# TASK TO COMPLETE
Please repeat the listing below exactly, but do not include its pictures.
-- Opening Marker --
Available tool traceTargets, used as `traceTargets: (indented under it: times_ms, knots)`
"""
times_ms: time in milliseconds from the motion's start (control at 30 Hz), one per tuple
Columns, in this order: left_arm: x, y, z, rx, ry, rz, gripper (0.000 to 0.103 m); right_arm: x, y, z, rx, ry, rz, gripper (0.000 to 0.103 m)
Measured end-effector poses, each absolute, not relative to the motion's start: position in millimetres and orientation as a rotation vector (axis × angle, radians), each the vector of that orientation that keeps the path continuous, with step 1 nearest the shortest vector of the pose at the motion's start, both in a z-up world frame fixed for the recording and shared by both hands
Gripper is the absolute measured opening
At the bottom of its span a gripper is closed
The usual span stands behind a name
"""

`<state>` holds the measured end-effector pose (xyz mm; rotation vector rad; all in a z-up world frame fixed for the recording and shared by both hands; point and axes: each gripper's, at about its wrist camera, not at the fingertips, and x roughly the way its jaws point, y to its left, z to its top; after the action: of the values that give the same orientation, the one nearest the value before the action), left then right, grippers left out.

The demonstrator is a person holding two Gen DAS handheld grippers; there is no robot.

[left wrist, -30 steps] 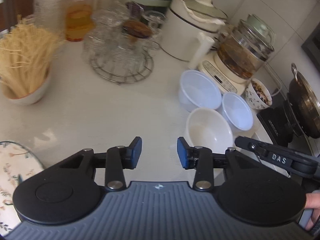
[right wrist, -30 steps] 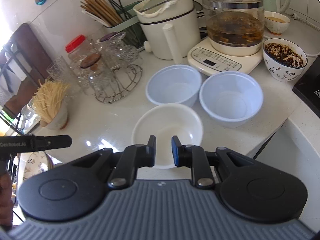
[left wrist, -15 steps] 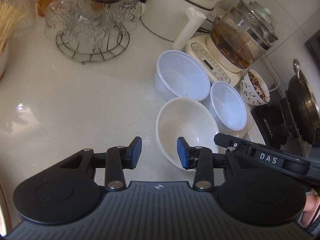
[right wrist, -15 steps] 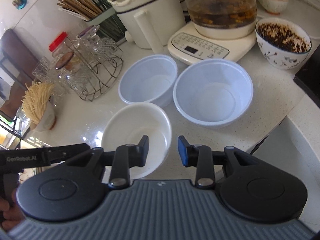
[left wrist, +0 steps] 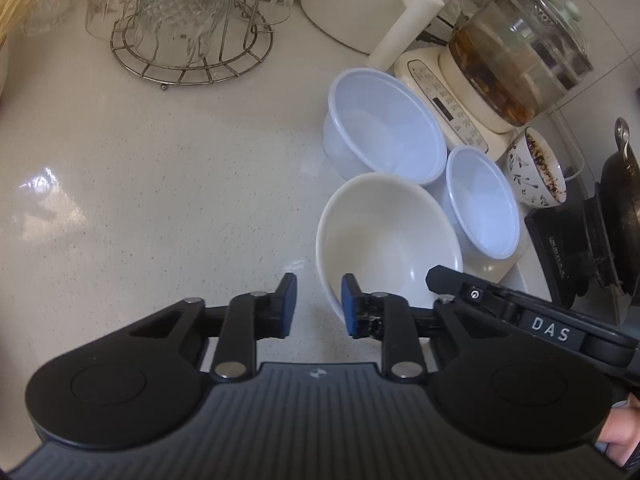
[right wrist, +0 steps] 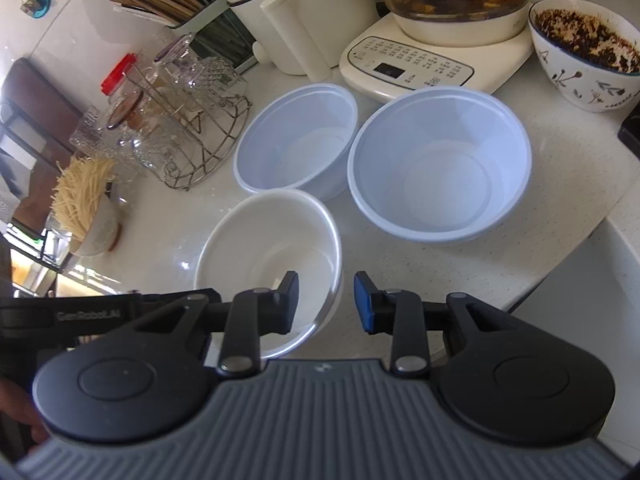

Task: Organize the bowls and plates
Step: 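Close both grippers on the rim of the white ceramic bowl, then lift the ceramic bowl with both grippers and carry it toward the plates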

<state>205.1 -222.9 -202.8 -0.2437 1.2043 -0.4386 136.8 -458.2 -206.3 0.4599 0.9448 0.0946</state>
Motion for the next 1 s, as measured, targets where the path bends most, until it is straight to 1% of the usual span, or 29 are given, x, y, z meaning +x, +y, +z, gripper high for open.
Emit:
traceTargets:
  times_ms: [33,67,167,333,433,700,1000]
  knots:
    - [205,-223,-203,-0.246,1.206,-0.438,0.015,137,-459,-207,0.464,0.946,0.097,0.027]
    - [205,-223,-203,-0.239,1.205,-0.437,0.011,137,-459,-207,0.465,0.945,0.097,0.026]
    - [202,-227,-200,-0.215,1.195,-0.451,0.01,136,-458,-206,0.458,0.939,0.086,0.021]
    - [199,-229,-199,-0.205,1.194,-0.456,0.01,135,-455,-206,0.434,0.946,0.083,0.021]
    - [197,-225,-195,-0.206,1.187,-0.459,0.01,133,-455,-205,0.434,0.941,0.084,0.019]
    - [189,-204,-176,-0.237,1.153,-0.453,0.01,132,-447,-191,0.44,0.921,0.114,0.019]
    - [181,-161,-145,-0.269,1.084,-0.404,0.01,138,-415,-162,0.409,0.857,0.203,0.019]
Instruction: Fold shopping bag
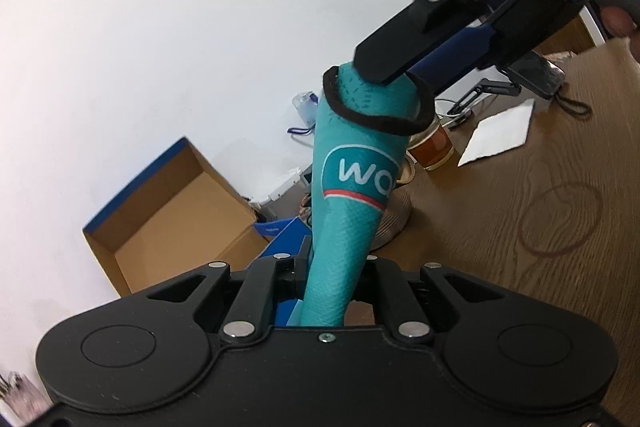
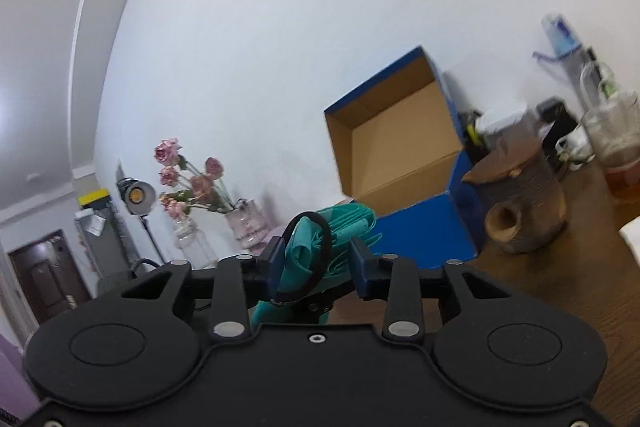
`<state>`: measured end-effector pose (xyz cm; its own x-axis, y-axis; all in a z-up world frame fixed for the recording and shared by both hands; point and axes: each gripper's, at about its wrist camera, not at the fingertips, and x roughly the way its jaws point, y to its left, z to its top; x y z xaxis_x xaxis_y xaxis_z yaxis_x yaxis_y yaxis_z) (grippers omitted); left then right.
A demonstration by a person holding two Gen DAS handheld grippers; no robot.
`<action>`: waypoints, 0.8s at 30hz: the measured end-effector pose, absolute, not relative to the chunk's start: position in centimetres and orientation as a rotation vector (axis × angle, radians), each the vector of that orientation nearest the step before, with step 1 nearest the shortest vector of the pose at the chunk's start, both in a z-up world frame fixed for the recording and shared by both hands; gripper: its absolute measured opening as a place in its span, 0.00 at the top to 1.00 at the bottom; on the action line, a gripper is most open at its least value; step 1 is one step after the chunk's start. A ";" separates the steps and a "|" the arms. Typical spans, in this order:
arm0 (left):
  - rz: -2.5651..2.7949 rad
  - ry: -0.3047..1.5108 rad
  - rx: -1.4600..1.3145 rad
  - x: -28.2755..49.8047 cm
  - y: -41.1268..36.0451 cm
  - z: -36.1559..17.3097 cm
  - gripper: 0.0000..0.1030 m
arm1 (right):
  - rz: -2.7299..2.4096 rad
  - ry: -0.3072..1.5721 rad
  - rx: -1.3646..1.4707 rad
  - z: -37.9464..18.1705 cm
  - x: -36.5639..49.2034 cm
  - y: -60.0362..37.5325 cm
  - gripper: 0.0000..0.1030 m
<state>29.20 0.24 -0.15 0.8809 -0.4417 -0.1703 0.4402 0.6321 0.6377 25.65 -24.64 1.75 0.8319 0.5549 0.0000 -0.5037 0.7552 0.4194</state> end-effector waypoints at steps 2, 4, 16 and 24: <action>-0.498 0.018 0.715 29.3 0.1 0.2 0.90 | 0.521 0.052 0.263 2.7 24.2 -23.4 0.61; -0.489 0.033 0.706 29.4 -0.1 0.5 0.90 | 0.487 0.002 0.098 3.4 23.1 -21.9 0.70; -0.393 -0.129 1.024 28.2 -0.8 -2.6 0.90 | 0.463 0.105 -0.477 2.8 22.7 -17.7 0.75; -0.438 -0.083 1.077 28.4 -0.8 -2.9 0.90 | 0.431 0.064 -0.610 1.9 21.5 -16.3 0.70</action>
<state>28.43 -0.78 -2.94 0.9114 -0.3852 -0.1449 0.3055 0.3974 0.8653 21.47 -16.35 1.87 0.9096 0.3729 -0.1832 -0.4100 0.7339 -0.5416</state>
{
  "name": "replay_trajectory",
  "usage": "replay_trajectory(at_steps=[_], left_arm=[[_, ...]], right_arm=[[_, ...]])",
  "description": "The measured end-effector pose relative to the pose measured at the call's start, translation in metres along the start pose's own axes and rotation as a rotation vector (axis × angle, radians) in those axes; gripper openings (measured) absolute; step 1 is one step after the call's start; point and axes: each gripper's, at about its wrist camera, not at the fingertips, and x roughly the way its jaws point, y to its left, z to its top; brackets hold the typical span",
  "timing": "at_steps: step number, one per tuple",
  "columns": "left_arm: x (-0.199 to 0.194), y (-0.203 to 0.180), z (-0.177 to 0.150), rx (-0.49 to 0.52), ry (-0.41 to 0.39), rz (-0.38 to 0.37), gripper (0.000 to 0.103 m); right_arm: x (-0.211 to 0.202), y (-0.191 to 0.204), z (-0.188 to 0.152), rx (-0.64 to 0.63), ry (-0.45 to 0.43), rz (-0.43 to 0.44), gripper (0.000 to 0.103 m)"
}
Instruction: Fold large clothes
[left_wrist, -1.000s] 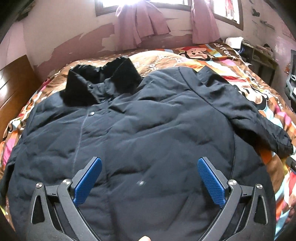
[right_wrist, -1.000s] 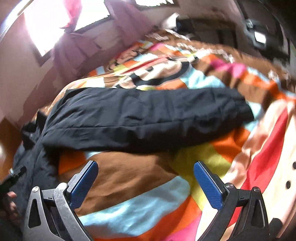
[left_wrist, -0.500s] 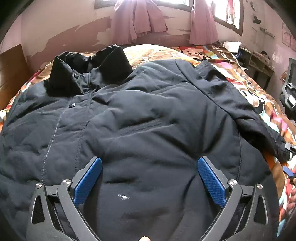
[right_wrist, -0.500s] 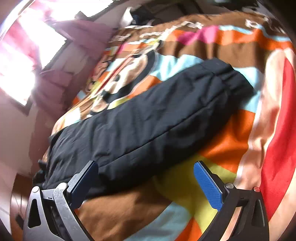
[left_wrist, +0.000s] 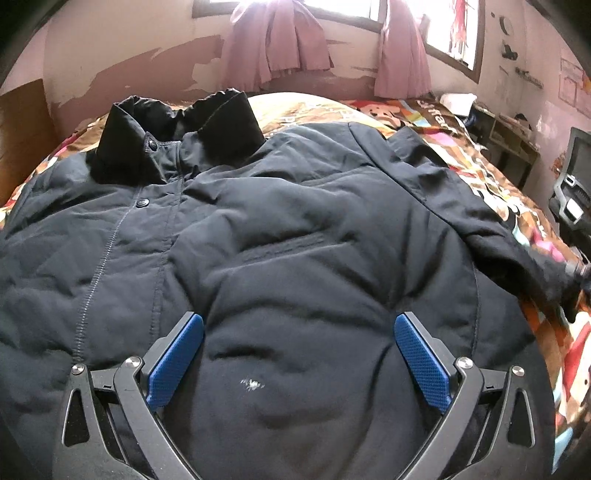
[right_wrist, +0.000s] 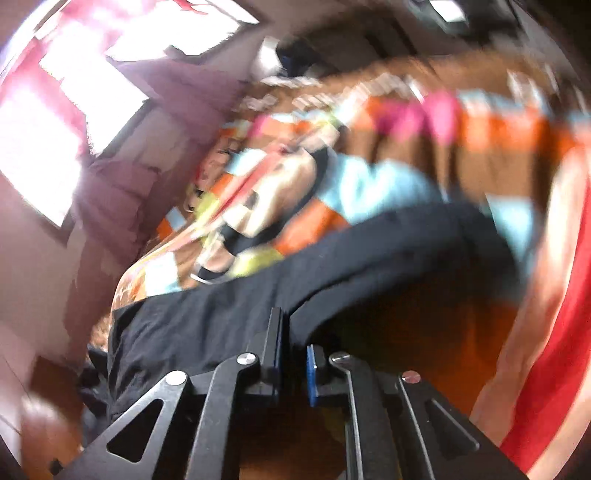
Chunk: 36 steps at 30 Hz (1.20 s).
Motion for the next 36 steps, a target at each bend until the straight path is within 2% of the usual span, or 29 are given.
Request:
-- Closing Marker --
# ANSWER TO THIS TASK
Available tool traceTargets, used as `traceTargets: (indented under it: times_ms, knots)`
"""
times_ms: time in milliseconds from the motion's start (control at 30 Hz), one per tuple
Columns, in this order: left_arm: x, y, z, rx, ry, rz, gripper (0.000 to 0.103 m); right_arm: x, y, z, rx, ry, rz, gripper (0.000 to 0.103 m)
Measured end-effector poses, each absolute, not relative to the motion's start: position in millimetres and orientation as a rotation vector (axis × angle, radians), each the vector of that orientation that keeps the path continuous, with step 1 nearest the shortest vector of the pose at the motion's start, both in a z-up world frame fixed for the recording and shared by both hands
Gripper is the absolute measured opening
At the bottom of its span a gripper is closed
The usual span stands behind a name
"""

`<state>` holds the measured end-effector pose (xyz mm; rotation vector rad; all in a z-up world frame fixed for the recording and shared by both hands; point and axes: each gripper's, at about its wrist camera, not at the fingertips, and x roughly the way its jaws point, y to its left, z to its top; after the action: of the values that give the same orientation, the one nearest the value before the action), left then right, grippers left out.

The demonstrator is a person holding two Gen DAS handheld grippers; there is no robot.

[left wrist, -30 steps] 
[right wrist, -30 steps] 
[left wrist, -15 steps] 
[right wrist, -15 steps] 
[left wrist, +0 steps] 
[right wrist, +0 steps] 

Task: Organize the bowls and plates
Step: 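Close both grippers on the rim of the white ceramic bowl, then lift the ceramic bowl with both grippers and carry it toward the plates
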
<state>205.1 -222.9 -202.8 -0.2437 1.2043 -0.4386 136.8 -458.2 -206.3 0.4599 0.9448 0.0946</state>
Motion for the next 1 s, as measured, targets where the path bends most, until it is straight to 1% of the usual span, or 29 are given, x, y, z meaning +x, +y, +z, gripper high for open.
Emit:
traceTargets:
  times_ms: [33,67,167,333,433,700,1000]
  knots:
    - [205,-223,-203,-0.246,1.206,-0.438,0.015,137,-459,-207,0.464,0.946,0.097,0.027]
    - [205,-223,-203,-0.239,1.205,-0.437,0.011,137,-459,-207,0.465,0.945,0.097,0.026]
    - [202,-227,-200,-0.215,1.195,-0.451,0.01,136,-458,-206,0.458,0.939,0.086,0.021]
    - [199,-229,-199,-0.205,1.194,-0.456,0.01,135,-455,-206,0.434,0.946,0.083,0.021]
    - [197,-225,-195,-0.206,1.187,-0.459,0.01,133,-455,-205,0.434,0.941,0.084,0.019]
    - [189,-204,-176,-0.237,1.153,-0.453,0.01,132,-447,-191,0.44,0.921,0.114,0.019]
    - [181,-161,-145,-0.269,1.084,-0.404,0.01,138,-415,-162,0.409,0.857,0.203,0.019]
Instruction: Fold shopping bag
`<state>`: measured end-effector pose (xyz cm; its own x-axis, y-axis; all in a z-up world frame fixed for the recording and shared by both hands; point and axes: each gripper's, at about its wrist camera, not at the fingertips, and x roughly the way its jaws point, y to its left, z to its top; x y z xaxis_x xaxis_y xaxis_z yaxis_x yaxis_y yaxis_z) (grippers omitted); left then right.
A demonstration by a person holding two Gen DAS handheld grippers; no robot.
`<action>`: waypoints, 0.8s at 30hz: the measured end-effector pose, absolute, not relative to the chunk's start: position in centimetres and orientation as a rotation vector (axis × angle, radians), each the vector of that orientation nearest the step before, with step 1 nearest the shortest vector of the pose at the chunk's start, both in a z-up world frame fixed for the recording and shared by both hands; gripper: its absolute measured opening as a place in its span, 0.00 at the top to 1.00 at the bottom; on the action line, a gripper is most open at its least value; step 1 is one step after the chunk's start. A ";" separates the steps and a "|" the arms. Typical spans, in this order:
arm0 (left):
  - rz: -2.5651..2.7949 rad
  - ry: -0.3047..1.5108 rad
  - rx: -1.4600..1.3145 rad
  - x: -28.2755..49.8047 cm
  - y: -41.1268..36.0451 cm
  - z: -36.1559..17.3097 cm
  - gripper: 0.0000..0.1030 m
arm1 (right):
  - rz: -2.7299..2.4096 rad
  - ry: -0.3072..1.5721 rad
  - rx: -1.3646..1.4707 rad
  - z: -37.9464..18.1705 cm
  - x: -36.5639..49.2034 cm
  - y: -60.0362..37.5325 cm
  - gripper: 0.0000..0.1030 m
<state>29.20 0.24 -0.15 0.8809 -0.4417 -0.1703 0.4402 0.6321 0.6377 25.65 -24.64 1.75 0.8319 0.5549 0.0000 -0.5037 0.7552 0.4194</state> end-effector waypoints at steps 2, 4, 16 and 24: <action>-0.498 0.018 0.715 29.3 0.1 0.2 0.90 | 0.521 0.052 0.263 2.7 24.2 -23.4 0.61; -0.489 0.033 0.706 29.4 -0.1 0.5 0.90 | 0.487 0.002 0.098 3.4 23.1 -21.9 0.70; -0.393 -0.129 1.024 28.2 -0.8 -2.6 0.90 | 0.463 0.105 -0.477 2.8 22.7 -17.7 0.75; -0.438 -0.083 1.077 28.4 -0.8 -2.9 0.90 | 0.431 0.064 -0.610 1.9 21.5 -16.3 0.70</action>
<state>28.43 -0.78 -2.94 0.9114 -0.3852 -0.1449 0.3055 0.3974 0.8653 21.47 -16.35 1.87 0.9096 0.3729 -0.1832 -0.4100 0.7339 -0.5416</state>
{
  "name": "replay_trajectory",
  "usage": "replay_trajectory(at_steps=[_], left_arm=[[_, ...]], right_arm=[[_, ...]])",
  "description": "The measured end-effector pose relative to the pose measured at the call's start, translation in metres along the start pose's own axes and rotation as a rotation vector (axis × angle, radians) in those axes; gripper openings (measured) absolute; step 1 is one step after the call's start; point and axes: each gripper's, at about its wrist camera, not at the fingertips, and x roughly the way its jaws point, y to its left, z to its top; brackets hold the typical span",
  "timing": "at_steps: step number, one per tuple",
  "columns": "left_arm: x (-0.199 to 0.194), y (-0.203 to 0.180), z (-0.177 to 0.150), rx (-0.49 to 0.52), ry (-0.41 to 0.39), rz (-0.38 to 0.37), gripper (0.000 to 0.103 m); right_arm: x (-0.211 to 0.202), y (-0.191 to 0.204), z (-0.188 to 0.152), rx (-0.64 to 0.63), ry (-0.45 to 0.43), rz (-0.43 to 0.44), gripper (0.000 to 0.103 m)"
}
Instruction: Fold large clothes
[left_wrist, -1.000s] 
[right_wrist, -1.000s] 
[left_wrist, -0.500s] 
[right_wrist, -0.500s] 
[left_wrist, +0.000s] 
[right_wrist, +0.000s] 
Chunk: 36 steps at 30 Hz (1.20 s).
Motion for the next 36 steps, a target at each bend until the straight path is within 2% of the usual span, or 29 are given.
Request:

The answer has been given, and the exercise is done.